_REQUIREMENT:_
Print, exactly as written, the line in the entries below that contains "Ground the black camera module." and every line after it up to and including the last. Omit pictures.

Data items:
.....

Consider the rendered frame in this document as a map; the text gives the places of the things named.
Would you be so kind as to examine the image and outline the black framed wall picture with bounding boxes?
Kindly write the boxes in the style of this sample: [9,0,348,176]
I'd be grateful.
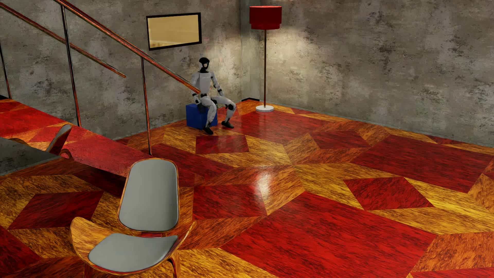
[146,12,202,51]

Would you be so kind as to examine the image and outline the wooden stair handrail metal posts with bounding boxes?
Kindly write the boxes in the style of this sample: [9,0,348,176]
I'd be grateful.
[0,0,201,156]

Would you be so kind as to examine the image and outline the wooden chair grey cushions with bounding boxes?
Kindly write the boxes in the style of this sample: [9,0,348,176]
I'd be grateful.
[69,158,197,278]
[8,124,74,160]

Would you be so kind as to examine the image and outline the white humanoid robot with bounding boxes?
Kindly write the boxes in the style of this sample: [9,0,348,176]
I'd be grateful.
[191,57,237,135]

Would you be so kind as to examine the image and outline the dark blue box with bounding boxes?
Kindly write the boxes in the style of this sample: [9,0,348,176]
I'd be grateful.
[186,103,218,130]

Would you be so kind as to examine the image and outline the red shade floor lamp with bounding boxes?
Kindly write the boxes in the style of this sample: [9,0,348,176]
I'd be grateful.
[249,5,283,113]

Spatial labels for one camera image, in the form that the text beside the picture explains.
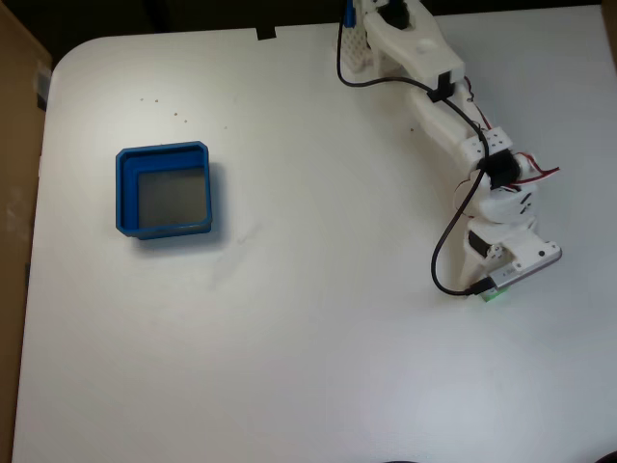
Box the red white servo wires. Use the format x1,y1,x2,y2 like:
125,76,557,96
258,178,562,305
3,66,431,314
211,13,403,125
455,79,563,213

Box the dark label on cardboard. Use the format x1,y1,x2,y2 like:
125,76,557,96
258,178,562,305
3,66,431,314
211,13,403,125
34,65,53,112

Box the brown cardboard box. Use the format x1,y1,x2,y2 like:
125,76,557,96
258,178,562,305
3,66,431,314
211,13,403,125
0,4,53,463

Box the blue open box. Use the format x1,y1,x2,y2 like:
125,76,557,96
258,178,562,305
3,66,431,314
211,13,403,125
115,140,215,241

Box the silver camera box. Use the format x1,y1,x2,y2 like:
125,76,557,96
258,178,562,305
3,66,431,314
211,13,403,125
481,246,564,293

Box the black camera cable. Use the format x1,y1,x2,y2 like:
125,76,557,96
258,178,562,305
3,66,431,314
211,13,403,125
335,18,498,297

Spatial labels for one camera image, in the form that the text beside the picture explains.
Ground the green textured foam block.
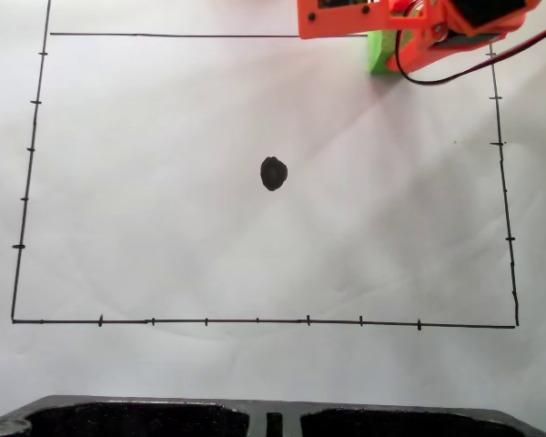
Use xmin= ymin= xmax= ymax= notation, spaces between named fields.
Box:
xmin=368 ymin=30 xmax=409 ymax=76

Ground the black dot mark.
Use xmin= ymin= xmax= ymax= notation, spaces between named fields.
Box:
xmin=259 ymin=156 xmax=288 ymax=192

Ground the white paper sheet, drawn rectangle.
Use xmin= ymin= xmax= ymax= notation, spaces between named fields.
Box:
xmin=0 ymin=0 xmax=546 ymax=413

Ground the white red black servo cable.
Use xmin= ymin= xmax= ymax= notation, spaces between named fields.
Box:
xmin=392 ymin=17 xmax=546 ymax=86

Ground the black camera module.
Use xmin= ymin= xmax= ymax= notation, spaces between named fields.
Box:
xmin=317 ymin=0 xmax=383 ymax=9

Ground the black metal stand frame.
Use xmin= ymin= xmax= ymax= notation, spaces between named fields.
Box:
xmin=0 ymin=394 xmax=546 ymax=437

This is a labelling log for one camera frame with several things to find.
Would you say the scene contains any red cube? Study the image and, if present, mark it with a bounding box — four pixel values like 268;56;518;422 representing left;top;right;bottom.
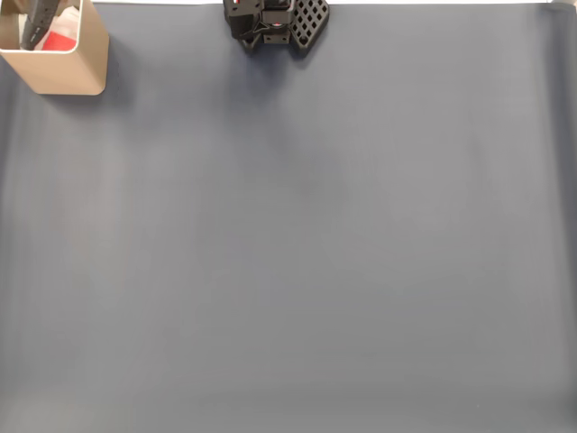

.....

_ANSWER TO THE EXERCISE:_
Ground the black camera module.
Use xmin= ymin= xmax= ymax= notation, spaces between named fields.
Box:
xmin=317 ymin=0 xmax=383 ymax=9

Ground the black metal stand frame.
Use xmin= ymin= xmax= ymax= notation, spaces between named fields.
Box:
xmin=0 ymin=394 xmax=546 ymax=437

This is a labelling log for one camera frame with several things to find.
Would you say the scene contains any red cube? Study the image and, if present, mark it with a bounding box — four pixel values like 268;56;518;422 representing left;top;right;bottom.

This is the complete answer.